Summary and annotation of SNPs in cashmere goat.

Category Number of InDels Percent(%)
3′UTR 26325 0.48
5′UTR 5470 0.01
UTR5;UTR3 13 0
Downstream 32477 0.59
Exonic nonsynonymous SNV 10606 0.52
stop gain 81
stop loss 23
synonymous SNV 16895
unknown 1363
Intergenic 3519939 63.72
Intronic 1877966 34.00
NcRNA_exonic 1250 0.02
NcRNA_intronic 2125 0.04
Splicing 52 0
Updtream 28293 0.51
Upstream/Dowstrean 945 0

The identified Indels were 1 bp to 25 bp in length (Fig. 1c), and the total number of deletions is a little larger than the total number of insertions. The frequency of Indels decreased as the sizes of the Indels increased. The proportions of Indels in the intergenic, intronic, and coding sequences of the genome were 63.42%, 34.29%, and 0.09%, respectively (Supplementary Table 4). About 284 Indels (131 deletions and 153 insertions) may result in frame-shift mutations in the coding sequences of 249 genes (Supplementary Data 3).

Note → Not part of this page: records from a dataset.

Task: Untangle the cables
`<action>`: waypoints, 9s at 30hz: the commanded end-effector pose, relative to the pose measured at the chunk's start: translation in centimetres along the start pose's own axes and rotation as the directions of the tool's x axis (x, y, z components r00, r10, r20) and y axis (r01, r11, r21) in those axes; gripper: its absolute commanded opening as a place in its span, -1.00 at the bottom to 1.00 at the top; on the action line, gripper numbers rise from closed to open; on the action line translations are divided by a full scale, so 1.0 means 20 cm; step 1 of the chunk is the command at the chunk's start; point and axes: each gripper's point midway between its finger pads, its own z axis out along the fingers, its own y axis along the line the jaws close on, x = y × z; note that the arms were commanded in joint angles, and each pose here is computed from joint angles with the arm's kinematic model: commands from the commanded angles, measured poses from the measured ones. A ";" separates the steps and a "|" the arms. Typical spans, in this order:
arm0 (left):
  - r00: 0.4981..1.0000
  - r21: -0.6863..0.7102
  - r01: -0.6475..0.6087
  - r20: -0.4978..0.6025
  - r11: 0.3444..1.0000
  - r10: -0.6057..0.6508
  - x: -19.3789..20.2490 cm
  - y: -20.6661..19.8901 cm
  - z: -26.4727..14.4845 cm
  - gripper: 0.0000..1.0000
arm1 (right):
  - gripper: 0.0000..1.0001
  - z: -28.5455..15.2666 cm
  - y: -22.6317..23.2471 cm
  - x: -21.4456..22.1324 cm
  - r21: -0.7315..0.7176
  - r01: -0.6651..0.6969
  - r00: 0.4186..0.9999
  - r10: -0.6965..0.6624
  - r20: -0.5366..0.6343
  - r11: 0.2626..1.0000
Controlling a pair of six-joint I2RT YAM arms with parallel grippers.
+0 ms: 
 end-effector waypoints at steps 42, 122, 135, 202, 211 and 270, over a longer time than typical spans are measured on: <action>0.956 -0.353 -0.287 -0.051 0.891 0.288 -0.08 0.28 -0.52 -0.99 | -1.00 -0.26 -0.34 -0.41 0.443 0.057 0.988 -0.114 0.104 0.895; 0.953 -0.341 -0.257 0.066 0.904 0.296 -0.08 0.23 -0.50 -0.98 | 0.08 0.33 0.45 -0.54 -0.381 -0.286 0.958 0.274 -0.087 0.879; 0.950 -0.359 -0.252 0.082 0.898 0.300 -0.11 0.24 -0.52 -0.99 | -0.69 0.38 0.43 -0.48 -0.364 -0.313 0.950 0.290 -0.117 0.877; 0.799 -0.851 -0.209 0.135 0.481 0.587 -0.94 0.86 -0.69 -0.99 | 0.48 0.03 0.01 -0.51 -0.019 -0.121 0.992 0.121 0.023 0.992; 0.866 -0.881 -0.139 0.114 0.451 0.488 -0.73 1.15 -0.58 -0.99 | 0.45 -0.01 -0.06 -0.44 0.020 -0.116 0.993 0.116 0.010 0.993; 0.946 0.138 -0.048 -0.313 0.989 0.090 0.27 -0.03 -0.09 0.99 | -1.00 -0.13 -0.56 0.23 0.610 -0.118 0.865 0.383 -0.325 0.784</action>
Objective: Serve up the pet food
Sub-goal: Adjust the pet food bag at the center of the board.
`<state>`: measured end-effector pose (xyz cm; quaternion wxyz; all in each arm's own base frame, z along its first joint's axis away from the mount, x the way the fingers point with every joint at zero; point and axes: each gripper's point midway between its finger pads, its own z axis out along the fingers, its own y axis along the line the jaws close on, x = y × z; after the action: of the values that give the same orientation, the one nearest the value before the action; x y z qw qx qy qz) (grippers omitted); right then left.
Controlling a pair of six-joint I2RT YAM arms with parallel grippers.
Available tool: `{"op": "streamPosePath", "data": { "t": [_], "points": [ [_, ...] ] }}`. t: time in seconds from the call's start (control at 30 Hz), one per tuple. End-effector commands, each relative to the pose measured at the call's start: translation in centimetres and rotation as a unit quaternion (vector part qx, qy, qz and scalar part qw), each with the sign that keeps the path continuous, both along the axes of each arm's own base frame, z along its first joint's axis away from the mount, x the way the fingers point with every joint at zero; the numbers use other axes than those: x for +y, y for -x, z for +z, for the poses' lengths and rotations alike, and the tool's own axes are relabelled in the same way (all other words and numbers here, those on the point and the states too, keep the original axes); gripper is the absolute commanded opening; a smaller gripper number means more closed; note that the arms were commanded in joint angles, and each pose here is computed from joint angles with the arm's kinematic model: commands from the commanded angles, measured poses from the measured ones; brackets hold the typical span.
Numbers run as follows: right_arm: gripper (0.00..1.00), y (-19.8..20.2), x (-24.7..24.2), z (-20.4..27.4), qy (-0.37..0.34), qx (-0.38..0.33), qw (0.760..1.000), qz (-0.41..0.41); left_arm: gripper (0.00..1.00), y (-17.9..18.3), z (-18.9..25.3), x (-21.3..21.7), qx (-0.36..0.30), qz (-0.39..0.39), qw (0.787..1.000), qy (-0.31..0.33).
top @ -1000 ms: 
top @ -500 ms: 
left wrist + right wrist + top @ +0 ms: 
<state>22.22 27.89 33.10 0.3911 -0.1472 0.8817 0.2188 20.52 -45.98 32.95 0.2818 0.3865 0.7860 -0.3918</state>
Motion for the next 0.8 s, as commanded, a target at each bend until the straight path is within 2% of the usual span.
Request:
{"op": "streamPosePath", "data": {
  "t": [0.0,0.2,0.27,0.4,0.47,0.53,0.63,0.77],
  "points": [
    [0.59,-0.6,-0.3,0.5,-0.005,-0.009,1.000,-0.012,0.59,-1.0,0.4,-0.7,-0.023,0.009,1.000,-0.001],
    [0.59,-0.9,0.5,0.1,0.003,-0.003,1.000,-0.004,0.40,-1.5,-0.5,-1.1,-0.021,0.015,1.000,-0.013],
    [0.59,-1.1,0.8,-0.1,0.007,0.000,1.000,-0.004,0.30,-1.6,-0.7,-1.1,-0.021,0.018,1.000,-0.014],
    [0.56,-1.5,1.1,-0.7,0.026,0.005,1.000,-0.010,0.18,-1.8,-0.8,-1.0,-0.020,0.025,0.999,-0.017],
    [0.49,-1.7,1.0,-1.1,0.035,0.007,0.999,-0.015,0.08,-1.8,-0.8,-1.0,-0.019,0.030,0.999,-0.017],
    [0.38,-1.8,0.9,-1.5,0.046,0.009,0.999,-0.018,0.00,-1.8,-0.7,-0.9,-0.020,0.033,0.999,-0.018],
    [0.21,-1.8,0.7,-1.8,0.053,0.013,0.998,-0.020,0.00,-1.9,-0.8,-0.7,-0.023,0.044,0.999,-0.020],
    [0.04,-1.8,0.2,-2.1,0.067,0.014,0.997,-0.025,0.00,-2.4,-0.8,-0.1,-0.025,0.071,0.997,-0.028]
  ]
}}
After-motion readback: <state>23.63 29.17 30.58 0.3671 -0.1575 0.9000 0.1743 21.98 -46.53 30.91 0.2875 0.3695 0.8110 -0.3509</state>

GO annotation of these affected genes revealed enrichment in the biological process terms, such as keratinocyte differentiation (GO: 0030216), epidermal cell differentiation (GO:0009913), and skin development (GO:0043588) (Supplementary Data 4 and Supplementary Fig. 4).

Population structure analysis

The phylogenetic relationship of the 70 cashmere goats revealed genetically distinct clusters according to their geographic locations (Fig. 2c). This result was confirmed by the principle component analysis (PCA) using thinned genomic SNPs. The first eigenvector distinguished Liaoning cashmere goats from Inner Mongolia cashmere goat, and the second eigenvector distinguished Aerbasi, Alashan and Erlangshan populations (Fig. 2b). The genetic ancestry analysis with STRUCTURE showed that all cashmere goat samples had a mixed ancestry at K = 4 (Fig. 3). Population differentiation index (Fst) showed that the Aerbasi population had a higher genetic distance (0.11) from the Liaoning cashmere goats, which is consistent with the results of PCA and STRUCTURE (Supplementary Table 5). The linkage disequilibrium (LD) decay rates were similar between Liaoning and Aerbasi populations. The fastest LD decay was observed in the Erlangshan population (Fig. 2a).

Figure 2.

Figure 2

Population genetic relationship analysis. (a) LD patterns of cashmere goats (Liaoning and three subtype of Inner Mongolia cashmere goats). (b) PCA using thinned SNPs as markers. Each dots are index to samples, and each color represent on population. Most samples cluster together based on their geographic distribution. (c) Phylogenetic relationship of cashmere goats. The scale bar represents p distance.

Figure 3.

Figure 3

Population structure analysis of cashmere goats using STRUCTURE packages. Each sample is represented by a vertical bar. Enery color represents one ancestral population and the length of each colored seqment in each vertical bar represents the proportion contributed by ancestral populations.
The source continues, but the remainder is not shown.